■ Goal of the exercise ■
What is needed is an exact copy of the lines in the listing below, from the one with "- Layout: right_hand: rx" up to and including the one with "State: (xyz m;", with no other lines.
==*==
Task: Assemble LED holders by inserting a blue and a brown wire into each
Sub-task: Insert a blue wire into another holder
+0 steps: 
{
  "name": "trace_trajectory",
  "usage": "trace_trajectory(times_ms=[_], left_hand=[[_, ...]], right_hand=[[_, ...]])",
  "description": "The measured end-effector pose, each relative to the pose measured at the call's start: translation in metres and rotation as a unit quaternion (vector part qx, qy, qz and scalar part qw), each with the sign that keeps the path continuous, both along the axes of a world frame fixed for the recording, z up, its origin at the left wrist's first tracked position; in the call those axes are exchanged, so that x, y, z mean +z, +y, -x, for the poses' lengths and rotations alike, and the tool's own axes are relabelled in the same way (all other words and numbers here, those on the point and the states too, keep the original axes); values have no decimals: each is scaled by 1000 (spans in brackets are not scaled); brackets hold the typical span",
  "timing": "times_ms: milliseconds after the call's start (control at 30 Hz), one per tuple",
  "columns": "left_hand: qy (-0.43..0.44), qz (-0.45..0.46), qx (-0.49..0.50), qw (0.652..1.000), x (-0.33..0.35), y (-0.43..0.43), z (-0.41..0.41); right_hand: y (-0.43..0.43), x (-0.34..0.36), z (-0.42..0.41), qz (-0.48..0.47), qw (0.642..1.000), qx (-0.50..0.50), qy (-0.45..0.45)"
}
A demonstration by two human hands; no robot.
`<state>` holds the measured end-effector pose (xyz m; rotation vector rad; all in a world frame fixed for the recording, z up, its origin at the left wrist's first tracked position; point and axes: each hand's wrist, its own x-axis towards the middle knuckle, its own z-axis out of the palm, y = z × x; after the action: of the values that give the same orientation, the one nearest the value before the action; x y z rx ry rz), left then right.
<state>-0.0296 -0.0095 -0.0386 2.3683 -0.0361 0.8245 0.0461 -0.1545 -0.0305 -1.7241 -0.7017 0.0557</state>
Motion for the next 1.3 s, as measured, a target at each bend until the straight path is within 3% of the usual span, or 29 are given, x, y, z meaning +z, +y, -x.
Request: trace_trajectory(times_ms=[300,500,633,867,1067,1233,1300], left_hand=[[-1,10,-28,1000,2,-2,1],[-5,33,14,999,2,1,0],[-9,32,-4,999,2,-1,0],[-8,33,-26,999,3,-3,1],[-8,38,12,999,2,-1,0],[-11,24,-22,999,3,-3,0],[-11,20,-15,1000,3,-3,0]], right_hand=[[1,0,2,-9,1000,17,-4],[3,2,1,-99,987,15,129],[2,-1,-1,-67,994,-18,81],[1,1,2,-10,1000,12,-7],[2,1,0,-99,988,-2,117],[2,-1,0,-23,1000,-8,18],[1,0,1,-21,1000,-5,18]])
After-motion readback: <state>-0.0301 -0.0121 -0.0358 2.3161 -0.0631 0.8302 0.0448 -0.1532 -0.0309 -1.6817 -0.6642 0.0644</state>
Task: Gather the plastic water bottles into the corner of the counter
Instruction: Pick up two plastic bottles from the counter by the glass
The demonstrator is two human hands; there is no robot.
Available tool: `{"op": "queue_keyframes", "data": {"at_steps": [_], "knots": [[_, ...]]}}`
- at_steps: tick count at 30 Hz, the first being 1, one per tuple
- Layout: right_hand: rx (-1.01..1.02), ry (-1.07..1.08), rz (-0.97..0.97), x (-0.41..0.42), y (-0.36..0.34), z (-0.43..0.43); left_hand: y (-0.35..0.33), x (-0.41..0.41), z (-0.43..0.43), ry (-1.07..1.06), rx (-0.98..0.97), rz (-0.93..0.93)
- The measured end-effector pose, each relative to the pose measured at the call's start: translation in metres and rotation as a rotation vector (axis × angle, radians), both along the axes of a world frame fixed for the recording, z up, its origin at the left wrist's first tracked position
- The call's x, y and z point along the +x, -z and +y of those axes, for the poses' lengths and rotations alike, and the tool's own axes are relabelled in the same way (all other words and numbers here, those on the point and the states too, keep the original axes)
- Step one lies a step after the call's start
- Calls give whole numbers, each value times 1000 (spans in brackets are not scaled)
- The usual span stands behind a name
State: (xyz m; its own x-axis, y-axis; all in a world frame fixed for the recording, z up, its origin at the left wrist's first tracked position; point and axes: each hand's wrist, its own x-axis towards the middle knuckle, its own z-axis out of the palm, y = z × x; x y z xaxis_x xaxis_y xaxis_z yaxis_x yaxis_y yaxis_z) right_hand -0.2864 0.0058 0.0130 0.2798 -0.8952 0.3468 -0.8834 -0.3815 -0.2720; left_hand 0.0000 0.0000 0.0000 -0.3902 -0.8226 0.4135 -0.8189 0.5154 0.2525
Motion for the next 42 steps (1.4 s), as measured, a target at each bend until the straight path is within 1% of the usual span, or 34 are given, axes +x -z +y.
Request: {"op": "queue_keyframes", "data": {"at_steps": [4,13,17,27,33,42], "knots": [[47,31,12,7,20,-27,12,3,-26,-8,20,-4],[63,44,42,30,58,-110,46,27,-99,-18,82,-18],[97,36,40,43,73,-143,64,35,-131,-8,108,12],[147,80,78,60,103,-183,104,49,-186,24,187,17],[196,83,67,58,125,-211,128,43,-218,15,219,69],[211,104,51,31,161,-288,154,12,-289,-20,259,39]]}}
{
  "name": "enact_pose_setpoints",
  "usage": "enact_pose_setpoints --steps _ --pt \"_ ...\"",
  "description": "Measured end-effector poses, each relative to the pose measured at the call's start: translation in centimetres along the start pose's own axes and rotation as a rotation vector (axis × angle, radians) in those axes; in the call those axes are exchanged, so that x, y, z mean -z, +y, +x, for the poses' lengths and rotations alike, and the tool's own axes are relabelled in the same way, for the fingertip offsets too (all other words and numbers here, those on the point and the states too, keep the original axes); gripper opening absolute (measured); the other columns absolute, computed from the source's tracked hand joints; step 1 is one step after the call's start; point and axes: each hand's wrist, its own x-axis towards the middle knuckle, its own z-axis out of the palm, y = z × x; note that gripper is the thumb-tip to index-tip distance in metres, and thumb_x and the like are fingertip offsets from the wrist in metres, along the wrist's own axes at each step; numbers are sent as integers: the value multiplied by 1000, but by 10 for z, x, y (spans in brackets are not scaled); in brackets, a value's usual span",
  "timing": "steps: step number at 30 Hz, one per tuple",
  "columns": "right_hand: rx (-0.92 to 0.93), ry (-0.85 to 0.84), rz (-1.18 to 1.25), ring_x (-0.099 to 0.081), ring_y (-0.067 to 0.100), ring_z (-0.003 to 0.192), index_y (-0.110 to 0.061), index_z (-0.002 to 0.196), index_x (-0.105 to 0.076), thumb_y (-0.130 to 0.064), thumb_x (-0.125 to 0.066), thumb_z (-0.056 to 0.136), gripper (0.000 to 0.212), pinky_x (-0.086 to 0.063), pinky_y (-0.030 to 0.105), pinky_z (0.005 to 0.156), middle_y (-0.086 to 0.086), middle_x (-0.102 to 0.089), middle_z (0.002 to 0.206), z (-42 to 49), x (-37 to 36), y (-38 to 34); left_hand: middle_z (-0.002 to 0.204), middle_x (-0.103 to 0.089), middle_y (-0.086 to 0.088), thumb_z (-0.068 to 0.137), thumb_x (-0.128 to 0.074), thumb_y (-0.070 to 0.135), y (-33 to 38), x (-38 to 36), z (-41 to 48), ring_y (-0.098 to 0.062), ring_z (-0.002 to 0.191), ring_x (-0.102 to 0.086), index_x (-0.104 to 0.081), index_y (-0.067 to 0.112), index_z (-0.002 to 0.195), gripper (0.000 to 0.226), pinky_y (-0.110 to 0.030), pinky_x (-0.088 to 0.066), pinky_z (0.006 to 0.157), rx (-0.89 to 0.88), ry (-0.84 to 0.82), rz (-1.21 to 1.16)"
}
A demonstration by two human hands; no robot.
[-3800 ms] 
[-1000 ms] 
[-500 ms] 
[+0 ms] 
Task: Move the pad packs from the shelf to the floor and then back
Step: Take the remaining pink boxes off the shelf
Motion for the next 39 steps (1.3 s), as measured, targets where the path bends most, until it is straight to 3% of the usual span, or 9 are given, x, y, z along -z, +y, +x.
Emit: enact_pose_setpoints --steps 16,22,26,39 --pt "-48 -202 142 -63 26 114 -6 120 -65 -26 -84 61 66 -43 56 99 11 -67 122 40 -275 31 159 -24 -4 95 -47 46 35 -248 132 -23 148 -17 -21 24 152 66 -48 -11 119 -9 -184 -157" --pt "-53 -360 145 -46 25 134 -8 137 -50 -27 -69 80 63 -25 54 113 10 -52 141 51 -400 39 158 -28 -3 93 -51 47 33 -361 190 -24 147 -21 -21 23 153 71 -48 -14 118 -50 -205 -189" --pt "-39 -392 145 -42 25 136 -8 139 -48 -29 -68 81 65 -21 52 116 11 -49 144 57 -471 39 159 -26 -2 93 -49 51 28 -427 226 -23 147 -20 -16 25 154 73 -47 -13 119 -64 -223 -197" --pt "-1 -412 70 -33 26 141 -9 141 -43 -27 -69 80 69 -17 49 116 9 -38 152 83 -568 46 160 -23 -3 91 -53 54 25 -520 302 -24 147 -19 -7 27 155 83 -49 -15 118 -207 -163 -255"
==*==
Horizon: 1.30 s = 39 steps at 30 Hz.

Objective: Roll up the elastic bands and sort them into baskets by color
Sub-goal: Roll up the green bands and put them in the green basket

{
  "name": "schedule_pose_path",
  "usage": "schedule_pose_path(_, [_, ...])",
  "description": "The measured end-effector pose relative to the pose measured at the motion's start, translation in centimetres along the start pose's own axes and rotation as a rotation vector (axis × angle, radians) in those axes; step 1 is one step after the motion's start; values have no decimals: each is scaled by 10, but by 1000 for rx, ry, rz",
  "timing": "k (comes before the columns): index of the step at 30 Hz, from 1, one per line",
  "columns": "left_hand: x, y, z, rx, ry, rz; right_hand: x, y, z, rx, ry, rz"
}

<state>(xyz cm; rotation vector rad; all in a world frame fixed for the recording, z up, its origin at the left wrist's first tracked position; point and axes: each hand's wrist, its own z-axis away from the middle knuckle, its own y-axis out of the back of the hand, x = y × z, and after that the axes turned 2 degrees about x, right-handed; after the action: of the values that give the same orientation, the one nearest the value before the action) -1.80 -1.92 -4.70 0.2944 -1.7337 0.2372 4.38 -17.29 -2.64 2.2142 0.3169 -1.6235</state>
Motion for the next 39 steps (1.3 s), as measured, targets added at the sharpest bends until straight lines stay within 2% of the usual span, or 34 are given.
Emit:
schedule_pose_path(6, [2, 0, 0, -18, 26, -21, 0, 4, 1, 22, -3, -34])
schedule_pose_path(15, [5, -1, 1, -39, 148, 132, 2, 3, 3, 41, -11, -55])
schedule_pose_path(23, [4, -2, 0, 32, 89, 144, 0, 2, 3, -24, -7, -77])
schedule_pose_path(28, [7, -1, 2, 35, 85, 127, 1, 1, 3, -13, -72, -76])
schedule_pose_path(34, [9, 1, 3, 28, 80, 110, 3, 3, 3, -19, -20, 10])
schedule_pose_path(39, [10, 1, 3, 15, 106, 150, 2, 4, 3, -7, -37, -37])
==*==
■ Solution to this problem ■
- Layout: right_hand: rx (-1.01..1.02), ry (-1.07..1.08), rz (-0.97..0.97), x (-0.41..0.42), y (-0.36..0.34), z (-0.43..0.43); left_hand: y (-0.35..0.33), x (-0.41..0.41), z (-0.43..0.43), ry (-1.07..1.06), rx (-0.98..0.97), rz (-0.93..0.93)
- The measured end-effector pose, each relative to the pose measured at the call's start: translation in metres and rotation as a rotation vector (axis × angle, radians), both along the axes of a world frame fixed for the recording, z up, its origin at the left wrist's first tracked position
- The call's x, y and z point along the +x, -z and +y of those axes, for the poses' lengths and rotations alike, and the tool's own axes are relabelled in the same way (all other words and numbers here, those on the point and the states too, keep the original axes)
- Step one lies a step after the call's start
- Calls give whole numbers, each value times 1000 (spans in brackets are not scaled)
- The usual span stands behind a name
State: (xyz m; its own x-axis, y-axis; all in a world frame fixed for the recording, z up, its origin at the left wrist's first tracked position; point and axes: each hand's wrist, its own x-axis towards the middle knuckle, its own z-axis out of the palm, y = z × x; x y z xaxis_x xaxis_y xaxis_z yaxis_x yaxis_y yaxis_z) right_hand -0.2864 0.0058 0.0130 0.2798 -0.8952 0.3468 -0.8834 -0.3815 -0.2720; left_hand 0.0000 0.0000 0.0000 -0.3902 -0.8226 0.4135 -0.8189 0.5154 0.2525

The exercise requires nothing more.